_Exercise_
Under this line are the records; write out word for word the part that begins at the line containing "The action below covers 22" and ends at the line containing "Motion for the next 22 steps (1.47", and no more.

_Data records_
# # # #

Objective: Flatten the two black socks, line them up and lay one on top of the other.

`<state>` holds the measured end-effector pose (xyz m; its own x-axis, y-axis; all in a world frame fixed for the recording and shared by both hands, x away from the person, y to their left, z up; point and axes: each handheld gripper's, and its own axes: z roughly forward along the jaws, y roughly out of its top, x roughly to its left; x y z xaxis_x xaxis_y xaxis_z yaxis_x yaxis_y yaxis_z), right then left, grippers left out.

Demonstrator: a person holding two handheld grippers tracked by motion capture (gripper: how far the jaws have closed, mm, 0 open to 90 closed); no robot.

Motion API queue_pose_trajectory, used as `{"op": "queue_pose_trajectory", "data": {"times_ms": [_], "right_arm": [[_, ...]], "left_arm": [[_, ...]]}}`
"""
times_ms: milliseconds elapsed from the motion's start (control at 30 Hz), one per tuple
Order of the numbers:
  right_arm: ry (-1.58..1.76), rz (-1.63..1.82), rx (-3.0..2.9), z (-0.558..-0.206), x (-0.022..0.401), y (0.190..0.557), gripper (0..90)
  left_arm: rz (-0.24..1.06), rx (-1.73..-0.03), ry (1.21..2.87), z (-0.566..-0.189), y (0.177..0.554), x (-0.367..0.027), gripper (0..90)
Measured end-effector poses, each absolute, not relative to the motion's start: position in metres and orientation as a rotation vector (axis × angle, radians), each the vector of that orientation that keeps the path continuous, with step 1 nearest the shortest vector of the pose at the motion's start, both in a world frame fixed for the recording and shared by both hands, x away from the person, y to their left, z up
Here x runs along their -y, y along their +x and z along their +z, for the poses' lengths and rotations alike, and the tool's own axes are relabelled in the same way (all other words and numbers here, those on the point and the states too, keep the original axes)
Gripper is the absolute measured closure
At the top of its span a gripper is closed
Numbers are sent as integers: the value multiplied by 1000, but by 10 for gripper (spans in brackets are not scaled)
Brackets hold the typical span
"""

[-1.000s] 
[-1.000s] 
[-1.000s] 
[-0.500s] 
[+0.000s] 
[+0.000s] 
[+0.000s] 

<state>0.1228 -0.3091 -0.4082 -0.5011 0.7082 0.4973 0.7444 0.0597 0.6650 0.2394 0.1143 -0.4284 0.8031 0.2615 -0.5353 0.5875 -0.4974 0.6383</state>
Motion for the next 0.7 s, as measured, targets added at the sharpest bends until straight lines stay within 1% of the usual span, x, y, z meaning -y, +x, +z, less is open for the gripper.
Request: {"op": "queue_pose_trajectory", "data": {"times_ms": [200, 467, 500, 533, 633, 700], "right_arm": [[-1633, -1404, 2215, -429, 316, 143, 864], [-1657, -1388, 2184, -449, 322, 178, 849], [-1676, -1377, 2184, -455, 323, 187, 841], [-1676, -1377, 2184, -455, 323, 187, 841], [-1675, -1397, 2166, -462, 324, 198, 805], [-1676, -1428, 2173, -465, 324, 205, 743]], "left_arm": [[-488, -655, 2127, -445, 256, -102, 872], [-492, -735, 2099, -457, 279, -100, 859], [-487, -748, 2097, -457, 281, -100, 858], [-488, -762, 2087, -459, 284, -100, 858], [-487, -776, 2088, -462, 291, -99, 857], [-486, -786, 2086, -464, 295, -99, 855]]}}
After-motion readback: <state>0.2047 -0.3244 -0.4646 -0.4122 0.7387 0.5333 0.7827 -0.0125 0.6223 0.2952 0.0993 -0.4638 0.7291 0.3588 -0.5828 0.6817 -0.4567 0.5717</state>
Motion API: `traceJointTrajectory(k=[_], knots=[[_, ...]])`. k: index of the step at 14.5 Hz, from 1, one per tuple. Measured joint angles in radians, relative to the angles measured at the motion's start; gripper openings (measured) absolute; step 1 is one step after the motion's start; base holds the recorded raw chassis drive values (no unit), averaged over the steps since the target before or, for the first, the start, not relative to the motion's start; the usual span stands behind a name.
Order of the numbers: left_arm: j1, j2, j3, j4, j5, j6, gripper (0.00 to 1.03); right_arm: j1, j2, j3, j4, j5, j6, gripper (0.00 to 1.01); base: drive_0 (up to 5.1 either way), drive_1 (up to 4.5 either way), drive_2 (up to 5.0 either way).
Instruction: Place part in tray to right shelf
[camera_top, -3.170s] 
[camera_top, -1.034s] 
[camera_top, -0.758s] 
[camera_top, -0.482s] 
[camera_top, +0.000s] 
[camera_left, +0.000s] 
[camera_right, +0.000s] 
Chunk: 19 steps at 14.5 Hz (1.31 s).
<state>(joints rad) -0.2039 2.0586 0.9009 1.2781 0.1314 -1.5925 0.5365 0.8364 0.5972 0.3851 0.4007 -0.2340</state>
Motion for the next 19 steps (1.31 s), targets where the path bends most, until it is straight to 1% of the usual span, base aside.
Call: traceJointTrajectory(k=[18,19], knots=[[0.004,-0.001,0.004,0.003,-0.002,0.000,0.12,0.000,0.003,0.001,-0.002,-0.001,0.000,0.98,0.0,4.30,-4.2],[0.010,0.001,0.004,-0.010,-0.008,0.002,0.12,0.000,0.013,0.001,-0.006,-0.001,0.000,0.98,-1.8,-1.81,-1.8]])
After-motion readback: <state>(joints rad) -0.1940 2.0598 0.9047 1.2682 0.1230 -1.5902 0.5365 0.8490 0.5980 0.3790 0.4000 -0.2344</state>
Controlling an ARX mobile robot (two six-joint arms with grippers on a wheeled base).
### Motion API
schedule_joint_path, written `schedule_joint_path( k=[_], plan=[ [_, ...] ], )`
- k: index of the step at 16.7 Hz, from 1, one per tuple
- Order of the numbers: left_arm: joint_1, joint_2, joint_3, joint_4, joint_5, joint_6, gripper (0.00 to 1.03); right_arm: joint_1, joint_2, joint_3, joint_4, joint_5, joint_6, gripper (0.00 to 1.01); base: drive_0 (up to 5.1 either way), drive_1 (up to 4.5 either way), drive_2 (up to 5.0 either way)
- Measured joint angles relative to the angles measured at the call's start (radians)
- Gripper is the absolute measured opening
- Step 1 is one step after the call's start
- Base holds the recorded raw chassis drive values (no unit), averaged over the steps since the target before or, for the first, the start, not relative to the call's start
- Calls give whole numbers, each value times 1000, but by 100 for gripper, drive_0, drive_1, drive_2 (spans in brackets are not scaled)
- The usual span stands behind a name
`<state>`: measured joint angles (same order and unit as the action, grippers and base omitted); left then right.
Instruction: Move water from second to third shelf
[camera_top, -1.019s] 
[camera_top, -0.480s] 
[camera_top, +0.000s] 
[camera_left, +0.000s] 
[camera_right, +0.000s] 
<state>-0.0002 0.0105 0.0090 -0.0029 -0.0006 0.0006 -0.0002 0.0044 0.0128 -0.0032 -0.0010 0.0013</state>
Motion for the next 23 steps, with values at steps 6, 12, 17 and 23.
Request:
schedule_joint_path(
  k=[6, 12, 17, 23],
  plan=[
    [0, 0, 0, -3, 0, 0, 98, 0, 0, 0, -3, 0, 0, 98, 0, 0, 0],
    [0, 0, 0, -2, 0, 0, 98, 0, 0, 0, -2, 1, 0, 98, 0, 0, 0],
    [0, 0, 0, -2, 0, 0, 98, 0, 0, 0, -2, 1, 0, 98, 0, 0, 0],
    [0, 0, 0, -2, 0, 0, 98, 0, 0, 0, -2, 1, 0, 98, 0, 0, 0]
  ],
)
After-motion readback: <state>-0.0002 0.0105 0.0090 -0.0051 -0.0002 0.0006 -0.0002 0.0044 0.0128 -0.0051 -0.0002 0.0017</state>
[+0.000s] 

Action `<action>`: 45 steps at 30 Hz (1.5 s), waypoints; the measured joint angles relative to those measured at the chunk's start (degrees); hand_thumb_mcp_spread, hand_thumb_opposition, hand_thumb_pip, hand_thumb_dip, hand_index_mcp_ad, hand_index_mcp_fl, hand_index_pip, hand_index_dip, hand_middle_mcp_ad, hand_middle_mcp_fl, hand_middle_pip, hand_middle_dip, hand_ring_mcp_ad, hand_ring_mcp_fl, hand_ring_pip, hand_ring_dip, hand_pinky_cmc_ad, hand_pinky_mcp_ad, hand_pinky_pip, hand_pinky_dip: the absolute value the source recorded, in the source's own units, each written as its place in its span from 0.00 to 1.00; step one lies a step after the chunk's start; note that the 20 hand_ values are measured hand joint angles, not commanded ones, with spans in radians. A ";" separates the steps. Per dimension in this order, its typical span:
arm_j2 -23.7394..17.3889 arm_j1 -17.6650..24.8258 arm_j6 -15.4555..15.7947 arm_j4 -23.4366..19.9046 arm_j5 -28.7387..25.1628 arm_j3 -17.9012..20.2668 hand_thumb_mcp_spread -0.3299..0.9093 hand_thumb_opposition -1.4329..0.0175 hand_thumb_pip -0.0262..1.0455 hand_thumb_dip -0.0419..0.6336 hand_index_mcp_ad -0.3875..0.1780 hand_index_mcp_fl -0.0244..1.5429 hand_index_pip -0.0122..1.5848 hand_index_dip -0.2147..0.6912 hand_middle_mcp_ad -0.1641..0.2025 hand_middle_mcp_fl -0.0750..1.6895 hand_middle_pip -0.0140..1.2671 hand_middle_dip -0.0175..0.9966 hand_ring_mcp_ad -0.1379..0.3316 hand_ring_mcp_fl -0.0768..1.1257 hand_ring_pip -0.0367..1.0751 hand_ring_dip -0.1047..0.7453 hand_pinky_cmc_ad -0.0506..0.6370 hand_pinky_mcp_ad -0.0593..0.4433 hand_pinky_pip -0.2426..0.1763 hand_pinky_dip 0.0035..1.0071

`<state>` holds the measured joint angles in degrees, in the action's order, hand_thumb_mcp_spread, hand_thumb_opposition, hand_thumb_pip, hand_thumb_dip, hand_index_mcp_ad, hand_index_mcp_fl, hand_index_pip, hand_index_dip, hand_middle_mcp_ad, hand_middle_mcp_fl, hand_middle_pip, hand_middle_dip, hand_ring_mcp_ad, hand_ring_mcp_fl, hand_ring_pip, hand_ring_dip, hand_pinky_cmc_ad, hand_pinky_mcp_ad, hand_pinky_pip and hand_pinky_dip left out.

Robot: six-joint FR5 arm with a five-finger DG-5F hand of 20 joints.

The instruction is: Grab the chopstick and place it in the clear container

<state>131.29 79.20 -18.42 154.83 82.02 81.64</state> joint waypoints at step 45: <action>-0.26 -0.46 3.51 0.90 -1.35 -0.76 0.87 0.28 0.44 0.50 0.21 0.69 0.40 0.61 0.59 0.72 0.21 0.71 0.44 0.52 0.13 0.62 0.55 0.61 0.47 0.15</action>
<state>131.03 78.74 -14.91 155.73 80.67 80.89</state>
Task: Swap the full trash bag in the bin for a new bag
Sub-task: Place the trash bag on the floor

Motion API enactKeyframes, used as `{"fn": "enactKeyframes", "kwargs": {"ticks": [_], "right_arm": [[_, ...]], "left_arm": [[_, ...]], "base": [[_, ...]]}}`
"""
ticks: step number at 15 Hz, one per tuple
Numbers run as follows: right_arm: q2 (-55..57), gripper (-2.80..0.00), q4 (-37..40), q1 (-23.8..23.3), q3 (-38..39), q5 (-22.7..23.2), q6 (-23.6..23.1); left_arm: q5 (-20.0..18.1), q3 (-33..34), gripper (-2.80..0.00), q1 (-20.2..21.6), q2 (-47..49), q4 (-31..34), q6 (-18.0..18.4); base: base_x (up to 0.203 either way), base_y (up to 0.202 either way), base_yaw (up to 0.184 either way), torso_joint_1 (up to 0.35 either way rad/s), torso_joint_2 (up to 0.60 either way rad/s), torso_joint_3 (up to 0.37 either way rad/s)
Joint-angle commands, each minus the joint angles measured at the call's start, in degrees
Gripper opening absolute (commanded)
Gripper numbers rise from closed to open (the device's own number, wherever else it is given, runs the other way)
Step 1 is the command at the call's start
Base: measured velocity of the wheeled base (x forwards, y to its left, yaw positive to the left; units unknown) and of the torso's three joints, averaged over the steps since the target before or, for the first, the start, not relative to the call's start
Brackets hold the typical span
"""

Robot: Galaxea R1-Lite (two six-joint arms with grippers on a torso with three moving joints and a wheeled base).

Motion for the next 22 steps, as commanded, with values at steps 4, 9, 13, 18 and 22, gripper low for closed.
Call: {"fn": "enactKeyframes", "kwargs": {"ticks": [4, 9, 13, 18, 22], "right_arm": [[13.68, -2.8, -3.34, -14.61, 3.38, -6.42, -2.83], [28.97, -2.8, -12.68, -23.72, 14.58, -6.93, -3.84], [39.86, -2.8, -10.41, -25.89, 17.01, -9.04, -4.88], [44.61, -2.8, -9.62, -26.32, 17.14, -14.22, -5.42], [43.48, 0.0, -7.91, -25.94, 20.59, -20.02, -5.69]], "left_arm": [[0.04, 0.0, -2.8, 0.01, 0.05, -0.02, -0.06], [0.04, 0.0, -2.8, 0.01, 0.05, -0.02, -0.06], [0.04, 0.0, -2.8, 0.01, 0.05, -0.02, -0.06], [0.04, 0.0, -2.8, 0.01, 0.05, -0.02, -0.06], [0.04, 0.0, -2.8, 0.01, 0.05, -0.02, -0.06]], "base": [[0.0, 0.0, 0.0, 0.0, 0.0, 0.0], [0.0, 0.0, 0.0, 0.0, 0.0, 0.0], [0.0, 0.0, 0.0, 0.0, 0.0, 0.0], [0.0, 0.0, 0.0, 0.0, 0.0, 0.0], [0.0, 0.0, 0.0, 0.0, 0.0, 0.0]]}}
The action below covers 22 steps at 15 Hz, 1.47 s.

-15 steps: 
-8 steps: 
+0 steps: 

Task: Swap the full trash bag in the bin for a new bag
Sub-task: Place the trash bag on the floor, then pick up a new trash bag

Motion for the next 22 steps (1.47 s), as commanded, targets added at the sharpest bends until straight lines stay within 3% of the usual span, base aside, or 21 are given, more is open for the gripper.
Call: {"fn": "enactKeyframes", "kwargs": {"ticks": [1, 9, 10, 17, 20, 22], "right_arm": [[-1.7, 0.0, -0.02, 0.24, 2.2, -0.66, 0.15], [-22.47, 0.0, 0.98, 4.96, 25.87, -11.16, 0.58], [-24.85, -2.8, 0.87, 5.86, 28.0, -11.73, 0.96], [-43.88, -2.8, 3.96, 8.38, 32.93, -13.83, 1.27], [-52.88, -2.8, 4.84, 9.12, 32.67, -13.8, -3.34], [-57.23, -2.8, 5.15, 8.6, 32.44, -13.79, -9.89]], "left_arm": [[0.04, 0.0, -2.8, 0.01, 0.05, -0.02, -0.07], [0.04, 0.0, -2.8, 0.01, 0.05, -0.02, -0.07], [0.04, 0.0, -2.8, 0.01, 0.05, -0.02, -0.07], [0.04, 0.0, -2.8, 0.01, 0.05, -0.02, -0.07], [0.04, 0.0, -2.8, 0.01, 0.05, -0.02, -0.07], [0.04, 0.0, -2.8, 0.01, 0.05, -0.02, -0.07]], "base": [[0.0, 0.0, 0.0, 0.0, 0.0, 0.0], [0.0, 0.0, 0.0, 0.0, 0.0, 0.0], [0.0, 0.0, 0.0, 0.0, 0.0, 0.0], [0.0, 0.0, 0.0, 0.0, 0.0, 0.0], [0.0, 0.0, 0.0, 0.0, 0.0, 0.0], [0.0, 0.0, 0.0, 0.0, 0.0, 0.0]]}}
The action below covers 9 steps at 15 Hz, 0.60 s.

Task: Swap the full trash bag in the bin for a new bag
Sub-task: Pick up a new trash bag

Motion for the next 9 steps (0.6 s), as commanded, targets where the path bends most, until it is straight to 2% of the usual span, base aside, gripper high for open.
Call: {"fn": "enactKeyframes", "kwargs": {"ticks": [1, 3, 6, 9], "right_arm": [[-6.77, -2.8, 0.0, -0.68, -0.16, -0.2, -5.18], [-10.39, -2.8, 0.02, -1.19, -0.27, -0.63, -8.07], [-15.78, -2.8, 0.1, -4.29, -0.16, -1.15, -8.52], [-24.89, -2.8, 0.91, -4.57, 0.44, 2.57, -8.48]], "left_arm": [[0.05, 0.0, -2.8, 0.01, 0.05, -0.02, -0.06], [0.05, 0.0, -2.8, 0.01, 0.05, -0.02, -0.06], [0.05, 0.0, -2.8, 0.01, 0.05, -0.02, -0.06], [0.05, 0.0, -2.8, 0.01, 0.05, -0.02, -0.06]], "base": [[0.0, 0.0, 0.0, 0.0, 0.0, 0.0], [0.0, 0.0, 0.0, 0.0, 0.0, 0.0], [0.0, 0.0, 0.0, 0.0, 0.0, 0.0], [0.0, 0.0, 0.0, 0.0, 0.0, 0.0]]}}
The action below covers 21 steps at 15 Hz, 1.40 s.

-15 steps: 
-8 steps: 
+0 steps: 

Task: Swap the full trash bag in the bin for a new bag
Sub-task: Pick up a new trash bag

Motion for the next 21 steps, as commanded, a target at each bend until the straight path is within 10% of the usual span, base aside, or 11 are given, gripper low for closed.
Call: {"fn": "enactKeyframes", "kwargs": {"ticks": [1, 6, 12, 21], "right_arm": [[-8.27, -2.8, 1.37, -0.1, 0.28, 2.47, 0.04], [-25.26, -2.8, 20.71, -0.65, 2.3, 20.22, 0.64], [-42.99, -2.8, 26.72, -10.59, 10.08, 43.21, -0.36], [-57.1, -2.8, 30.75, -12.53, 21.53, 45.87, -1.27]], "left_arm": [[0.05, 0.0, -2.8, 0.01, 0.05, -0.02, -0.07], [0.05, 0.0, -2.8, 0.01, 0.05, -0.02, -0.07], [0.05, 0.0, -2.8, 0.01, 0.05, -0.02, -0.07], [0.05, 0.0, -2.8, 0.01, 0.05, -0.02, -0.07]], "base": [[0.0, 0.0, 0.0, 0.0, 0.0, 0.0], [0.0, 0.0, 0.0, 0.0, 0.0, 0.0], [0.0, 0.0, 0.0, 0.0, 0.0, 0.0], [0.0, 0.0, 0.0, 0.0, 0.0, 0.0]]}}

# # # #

_Your solution_
The action below covers 22 steps at 15 Hz, 1.47 s.

-15 steps: 
-8 steps: 
+0 steps: 

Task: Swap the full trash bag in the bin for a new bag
Sub-task: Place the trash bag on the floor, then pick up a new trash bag

Motion for the next 22 steps (1.47 s), as commanded, targets added at the sharpest bends until straight lines stay within 3% of the usual span, base aside, or 21 are given, more is open for the gripper.

What this exercise required is now done.